Task prompt >> Only what runs from the line with "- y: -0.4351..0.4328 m" to the end of the data should appear in the answer, exactly as written and without pictures.

Data shown >>
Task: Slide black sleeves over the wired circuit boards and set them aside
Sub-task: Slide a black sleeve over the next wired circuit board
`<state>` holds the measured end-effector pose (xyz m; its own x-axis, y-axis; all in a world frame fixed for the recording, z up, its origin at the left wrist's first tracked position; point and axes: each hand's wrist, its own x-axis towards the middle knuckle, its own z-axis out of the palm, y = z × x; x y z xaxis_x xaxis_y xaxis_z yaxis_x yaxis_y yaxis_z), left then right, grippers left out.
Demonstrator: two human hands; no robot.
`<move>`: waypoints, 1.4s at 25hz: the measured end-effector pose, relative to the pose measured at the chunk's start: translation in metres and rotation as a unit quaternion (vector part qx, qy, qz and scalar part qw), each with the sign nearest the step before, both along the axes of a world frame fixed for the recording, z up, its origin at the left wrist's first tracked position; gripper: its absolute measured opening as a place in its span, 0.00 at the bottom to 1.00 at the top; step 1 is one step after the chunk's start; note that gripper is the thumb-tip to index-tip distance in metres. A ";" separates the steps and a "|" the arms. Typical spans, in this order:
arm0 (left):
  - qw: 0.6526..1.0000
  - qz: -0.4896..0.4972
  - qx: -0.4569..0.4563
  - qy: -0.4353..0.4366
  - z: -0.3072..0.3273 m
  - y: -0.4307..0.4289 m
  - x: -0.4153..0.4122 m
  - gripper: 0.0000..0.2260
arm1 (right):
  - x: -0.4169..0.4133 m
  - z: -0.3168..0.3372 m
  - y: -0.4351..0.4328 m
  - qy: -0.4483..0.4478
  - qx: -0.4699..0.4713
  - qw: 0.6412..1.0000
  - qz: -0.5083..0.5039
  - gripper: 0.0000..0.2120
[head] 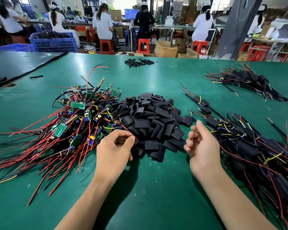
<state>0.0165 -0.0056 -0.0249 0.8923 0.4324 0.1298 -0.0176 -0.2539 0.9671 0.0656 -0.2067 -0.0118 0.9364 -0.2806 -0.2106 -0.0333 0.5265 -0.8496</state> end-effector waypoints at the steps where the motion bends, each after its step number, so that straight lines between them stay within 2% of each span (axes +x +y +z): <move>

Answer below >>
  - y: -0.4351..0.4328 m
  - qy: -0.4483..0.4478
  - qx: -0.4699..0.4713
  - qw: 0.6412..1.0000
  - qz: -0.5083..0.5039
  - gripper: 0.0000..0.2120
[head] 
<state>0.0165 -0.0056 -0.0249 0.8923 0.4324 0.1298 -0.0176 -0.2539 0.9671 0.0656 -0.2067 -0.0118 0.9364 -0.2806 -0.2106 -0.0333 0.5265 -0.8496</state> end-effector waypoints at the steps where the motion bends, each after its step number, so that straight lines between them stay within 2% of each span (axes +x +y +z): <move>

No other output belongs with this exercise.